When the Mass ended, a guard of honour of students from Scoil Mhaol Cheadair formed outside the door of the church. The weather hadn’t abated, and the sky remained grey: people pulled their coat collars up around their necks.

The procession down the aisle was led by Emma’s father Peter. Her coffin was wheeled down to the doors of the church by her sons Seamus, Mario, and Oisin, and her daughter Natasha, the eldest of the children. Sitting on the coffin in a small grey suit was the youngest boy, Donnacha who stared at the crowd around him. Emma had said in her first interview, through tears, that she feared her baby wouldn’t remember her.
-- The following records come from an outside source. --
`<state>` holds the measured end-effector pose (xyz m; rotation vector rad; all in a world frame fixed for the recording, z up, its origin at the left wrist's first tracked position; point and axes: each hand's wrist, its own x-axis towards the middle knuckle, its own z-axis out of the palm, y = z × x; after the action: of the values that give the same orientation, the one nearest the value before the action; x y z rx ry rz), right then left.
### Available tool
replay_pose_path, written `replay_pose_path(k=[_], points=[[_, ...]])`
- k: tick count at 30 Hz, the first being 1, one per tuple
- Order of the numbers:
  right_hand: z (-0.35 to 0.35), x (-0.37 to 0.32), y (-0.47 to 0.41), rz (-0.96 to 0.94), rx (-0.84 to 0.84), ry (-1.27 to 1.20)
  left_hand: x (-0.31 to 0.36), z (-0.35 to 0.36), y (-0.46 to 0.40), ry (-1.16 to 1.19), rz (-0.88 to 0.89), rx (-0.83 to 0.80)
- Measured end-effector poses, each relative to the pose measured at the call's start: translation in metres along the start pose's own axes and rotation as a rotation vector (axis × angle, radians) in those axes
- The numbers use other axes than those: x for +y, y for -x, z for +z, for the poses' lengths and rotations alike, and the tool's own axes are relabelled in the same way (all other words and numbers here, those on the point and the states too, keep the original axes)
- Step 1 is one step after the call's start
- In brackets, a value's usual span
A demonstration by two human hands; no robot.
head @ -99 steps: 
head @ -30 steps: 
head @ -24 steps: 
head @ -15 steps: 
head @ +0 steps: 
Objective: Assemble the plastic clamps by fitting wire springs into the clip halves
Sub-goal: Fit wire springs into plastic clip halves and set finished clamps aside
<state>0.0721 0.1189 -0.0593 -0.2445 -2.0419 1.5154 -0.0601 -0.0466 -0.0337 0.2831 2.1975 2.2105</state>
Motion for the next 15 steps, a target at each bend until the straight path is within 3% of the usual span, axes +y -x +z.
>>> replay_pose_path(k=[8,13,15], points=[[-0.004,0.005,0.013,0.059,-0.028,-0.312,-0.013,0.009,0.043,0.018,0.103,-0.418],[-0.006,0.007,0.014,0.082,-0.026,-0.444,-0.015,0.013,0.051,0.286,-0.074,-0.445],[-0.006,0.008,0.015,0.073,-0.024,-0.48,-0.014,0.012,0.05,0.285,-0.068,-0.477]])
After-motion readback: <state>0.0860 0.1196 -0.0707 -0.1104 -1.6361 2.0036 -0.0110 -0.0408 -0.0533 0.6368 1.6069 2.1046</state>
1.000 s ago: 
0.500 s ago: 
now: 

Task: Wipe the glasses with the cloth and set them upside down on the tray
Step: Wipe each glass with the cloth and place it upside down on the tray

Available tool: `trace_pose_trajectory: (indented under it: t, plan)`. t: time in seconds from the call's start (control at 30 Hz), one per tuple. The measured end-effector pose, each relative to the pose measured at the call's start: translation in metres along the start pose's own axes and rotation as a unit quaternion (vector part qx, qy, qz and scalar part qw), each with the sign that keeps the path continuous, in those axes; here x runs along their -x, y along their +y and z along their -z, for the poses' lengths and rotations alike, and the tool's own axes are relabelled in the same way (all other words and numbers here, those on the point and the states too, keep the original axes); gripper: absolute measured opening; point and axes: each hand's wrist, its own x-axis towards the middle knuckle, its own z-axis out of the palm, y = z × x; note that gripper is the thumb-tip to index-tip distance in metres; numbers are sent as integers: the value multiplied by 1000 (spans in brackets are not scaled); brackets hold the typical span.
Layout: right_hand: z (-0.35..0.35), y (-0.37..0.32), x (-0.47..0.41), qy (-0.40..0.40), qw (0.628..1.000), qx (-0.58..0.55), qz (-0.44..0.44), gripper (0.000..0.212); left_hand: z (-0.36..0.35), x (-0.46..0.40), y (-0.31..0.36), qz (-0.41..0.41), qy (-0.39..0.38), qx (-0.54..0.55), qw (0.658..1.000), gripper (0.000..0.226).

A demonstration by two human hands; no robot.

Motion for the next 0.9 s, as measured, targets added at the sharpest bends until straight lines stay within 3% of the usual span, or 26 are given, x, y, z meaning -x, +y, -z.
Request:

As the coffin was placed in the hearse, the wind whipped around the crowd that had spilled out from the church doors even more fiercely than before, making hearing the person next to you close to impossible. Emma’s daughter Natasha borrowed a red coat from one mourner before hugging her school friends who gathered around in a big circle to comfort her.

After two of Emma’s sons asked which one of them got to sit in the front on the drive to Dublin for the funeral Mass tomorrow, they loaded into cars and followed their mother’s hearse down the narrow road.

Emma Mhic Mhathúna had left her home in west Kerry for the last time.